» **Exercise instructions**: Find each line below that includes "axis", then copy it.

» **Dataset section**:

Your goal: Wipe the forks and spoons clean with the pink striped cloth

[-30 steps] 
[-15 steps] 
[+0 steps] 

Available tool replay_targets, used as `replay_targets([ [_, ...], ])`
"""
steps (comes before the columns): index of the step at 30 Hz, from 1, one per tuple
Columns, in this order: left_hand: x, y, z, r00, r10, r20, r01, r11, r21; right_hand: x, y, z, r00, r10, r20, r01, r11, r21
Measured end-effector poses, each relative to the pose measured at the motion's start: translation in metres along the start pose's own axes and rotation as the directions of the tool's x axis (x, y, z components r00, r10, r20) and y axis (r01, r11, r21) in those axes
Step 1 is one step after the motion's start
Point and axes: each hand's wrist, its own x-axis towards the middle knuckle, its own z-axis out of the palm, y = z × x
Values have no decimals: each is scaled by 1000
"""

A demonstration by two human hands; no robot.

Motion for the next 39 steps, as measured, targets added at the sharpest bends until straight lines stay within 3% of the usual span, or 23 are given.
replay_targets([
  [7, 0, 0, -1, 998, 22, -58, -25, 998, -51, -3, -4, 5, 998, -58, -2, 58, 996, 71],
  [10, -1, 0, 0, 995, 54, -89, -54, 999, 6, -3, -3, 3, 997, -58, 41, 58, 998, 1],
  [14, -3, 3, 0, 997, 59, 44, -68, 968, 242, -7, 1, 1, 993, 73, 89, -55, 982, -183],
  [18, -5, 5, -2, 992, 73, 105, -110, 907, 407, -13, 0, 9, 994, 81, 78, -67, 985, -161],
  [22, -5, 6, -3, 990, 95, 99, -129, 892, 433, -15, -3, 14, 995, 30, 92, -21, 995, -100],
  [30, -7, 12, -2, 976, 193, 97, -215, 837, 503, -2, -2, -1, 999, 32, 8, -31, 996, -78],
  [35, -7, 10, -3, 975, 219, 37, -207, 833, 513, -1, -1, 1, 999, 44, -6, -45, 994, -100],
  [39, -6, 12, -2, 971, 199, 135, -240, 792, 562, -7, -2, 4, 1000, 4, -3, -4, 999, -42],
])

» **Result of the exercise**:
Measured end-effector poses, each relative to the pose measured at the motion's start: translation in metres along the start pose's own axes and rotation as the directions of the tool's x axis (x, y, z components r00, r10, r20) and y axis (r01, r11, r21) in those axes
Point and axes: each hand's wrist, its own x-axis towards the middle knuckle, its own z-axis out of the palm, y = z × x

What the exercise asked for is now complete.